> [ACTIVITY]:
Return the lines below that contain the word "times".

(Source data)
━━━━━━
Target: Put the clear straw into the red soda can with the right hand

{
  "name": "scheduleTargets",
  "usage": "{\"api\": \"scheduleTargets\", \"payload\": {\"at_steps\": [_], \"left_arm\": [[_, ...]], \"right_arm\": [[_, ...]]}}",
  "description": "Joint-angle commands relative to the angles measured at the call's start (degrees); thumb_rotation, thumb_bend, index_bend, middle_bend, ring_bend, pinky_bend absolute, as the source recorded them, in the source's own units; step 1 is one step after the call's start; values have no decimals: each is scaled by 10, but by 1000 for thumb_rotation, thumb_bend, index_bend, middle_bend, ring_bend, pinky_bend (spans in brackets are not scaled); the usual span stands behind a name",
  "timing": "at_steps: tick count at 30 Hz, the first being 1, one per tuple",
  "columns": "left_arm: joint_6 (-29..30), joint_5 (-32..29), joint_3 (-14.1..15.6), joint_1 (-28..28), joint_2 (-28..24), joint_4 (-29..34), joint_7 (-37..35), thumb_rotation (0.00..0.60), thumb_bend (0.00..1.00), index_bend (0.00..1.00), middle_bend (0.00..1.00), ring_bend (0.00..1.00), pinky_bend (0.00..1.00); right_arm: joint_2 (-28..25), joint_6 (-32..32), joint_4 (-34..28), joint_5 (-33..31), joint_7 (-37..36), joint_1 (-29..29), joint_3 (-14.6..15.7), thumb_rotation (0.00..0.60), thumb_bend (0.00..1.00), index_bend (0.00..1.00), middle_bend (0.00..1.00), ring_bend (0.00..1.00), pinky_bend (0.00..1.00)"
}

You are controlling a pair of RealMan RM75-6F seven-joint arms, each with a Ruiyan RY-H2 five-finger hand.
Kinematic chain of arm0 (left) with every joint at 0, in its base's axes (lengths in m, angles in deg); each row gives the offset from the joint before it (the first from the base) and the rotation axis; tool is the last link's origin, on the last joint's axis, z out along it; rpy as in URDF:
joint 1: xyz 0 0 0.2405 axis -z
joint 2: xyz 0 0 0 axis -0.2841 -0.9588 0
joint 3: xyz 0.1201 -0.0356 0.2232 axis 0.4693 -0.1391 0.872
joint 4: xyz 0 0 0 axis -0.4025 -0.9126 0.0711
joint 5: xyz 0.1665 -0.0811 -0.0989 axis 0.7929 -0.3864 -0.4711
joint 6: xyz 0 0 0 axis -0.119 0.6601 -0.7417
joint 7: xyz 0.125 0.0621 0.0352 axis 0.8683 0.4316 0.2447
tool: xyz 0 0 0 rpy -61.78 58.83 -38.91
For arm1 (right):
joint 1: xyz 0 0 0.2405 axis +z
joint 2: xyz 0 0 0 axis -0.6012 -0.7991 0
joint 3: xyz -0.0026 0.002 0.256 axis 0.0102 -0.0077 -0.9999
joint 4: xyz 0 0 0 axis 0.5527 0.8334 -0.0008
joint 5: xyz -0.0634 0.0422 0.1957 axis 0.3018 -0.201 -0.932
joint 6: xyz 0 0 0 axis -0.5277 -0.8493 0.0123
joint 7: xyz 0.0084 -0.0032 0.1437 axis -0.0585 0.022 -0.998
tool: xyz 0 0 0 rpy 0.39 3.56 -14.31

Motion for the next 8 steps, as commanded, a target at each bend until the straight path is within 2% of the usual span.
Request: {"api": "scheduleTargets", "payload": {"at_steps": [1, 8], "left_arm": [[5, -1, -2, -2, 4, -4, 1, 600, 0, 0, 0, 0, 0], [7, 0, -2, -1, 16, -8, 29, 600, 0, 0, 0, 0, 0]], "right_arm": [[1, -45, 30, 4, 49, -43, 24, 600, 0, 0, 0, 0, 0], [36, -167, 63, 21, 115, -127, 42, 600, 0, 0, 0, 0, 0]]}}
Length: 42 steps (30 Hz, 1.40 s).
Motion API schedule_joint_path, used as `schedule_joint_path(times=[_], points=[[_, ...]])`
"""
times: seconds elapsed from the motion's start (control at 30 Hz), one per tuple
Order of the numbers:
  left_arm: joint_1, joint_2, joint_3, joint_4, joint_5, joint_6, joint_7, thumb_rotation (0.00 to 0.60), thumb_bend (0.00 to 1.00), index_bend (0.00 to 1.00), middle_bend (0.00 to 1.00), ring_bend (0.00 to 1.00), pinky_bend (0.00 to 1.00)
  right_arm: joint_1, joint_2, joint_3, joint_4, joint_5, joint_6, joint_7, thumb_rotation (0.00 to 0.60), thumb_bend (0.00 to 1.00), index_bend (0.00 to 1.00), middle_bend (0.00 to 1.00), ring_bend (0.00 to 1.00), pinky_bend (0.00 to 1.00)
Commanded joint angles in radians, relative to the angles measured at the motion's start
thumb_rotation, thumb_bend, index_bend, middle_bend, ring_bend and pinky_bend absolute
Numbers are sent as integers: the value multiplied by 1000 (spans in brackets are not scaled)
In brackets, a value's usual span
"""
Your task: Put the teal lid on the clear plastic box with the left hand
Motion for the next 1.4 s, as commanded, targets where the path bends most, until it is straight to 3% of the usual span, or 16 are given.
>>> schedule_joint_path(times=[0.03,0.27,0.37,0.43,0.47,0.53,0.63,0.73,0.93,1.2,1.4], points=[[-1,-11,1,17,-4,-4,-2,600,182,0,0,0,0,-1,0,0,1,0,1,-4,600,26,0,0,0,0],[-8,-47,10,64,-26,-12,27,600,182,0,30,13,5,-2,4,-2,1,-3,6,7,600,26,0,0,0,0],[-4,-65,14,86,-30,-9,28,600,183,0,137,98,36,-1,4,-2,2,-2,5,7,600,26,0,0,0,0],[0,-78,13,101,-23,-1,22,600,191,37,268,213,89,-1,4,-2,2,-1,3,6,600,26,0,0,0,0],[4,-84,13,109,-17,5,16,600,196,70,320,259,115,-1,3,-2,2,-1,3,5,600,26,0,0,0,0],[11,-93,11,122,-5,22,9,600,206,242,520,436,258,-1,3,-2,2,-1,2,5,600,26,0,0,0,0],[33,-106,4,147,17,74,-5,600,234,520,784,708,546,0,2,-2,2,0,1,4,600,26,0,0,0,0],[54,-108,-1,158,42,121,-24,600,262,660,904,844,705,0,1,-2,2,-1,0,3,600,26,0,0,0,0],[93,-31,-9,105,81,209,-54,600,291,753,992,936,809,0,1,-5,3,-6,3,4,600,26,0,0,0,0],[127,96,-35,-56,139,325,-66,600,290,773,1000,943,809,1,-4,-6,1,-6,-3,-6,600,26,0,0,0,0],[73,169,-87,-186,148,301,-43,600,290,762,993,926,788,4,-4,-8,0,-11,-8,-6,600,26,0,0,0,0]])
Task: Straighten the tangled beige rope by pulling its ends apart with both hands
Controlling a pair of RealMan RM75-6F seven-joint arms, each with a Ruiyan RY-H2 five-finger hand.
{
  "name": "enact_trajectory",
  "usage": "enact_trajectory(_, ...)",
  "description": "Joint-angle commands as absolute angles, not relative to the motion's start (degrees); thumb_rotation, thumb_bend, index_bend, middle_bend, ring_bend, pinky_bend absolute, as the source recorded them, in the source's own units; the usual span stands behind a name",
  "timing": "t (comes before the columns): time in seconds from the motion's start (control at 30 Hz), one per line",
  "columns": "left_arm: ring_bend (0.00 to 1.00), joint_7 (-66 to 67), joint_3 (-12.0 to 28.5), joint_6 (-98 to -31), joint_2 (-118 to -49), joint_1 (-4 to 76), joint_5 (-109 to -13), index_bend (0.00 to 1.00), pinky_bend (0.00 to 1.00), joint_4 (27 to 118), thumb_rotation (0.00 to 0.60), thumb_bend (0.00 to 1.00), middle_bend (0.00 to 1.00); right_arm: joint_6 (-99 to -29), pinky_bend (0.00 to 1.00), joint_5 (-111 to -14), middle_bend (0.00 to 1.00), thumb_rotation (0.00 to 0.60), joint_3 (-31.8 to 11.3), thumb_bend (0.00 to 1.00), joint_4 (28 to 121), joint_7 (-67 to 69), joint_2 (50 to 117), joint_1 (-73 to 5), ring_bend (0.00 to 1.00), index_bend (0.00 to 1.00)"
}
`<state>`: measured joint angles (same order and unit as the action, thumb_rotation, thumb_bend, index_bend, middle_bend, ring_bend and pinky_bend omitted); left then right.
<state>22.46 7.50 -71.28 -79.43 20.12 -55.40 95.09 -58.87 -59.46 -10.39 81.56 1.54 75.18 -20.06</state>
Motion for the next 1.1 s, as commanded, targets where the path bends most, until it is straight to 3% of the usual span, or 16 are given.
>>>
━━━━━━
> [FINISHED TASK]:
Motion API schedule_joint_path, used as `schedule_joint_path(times=[_], points=[[_, ...]])`
times: seconds elapsed from the motion's start (control at 30 Hz), one per tuple
>>> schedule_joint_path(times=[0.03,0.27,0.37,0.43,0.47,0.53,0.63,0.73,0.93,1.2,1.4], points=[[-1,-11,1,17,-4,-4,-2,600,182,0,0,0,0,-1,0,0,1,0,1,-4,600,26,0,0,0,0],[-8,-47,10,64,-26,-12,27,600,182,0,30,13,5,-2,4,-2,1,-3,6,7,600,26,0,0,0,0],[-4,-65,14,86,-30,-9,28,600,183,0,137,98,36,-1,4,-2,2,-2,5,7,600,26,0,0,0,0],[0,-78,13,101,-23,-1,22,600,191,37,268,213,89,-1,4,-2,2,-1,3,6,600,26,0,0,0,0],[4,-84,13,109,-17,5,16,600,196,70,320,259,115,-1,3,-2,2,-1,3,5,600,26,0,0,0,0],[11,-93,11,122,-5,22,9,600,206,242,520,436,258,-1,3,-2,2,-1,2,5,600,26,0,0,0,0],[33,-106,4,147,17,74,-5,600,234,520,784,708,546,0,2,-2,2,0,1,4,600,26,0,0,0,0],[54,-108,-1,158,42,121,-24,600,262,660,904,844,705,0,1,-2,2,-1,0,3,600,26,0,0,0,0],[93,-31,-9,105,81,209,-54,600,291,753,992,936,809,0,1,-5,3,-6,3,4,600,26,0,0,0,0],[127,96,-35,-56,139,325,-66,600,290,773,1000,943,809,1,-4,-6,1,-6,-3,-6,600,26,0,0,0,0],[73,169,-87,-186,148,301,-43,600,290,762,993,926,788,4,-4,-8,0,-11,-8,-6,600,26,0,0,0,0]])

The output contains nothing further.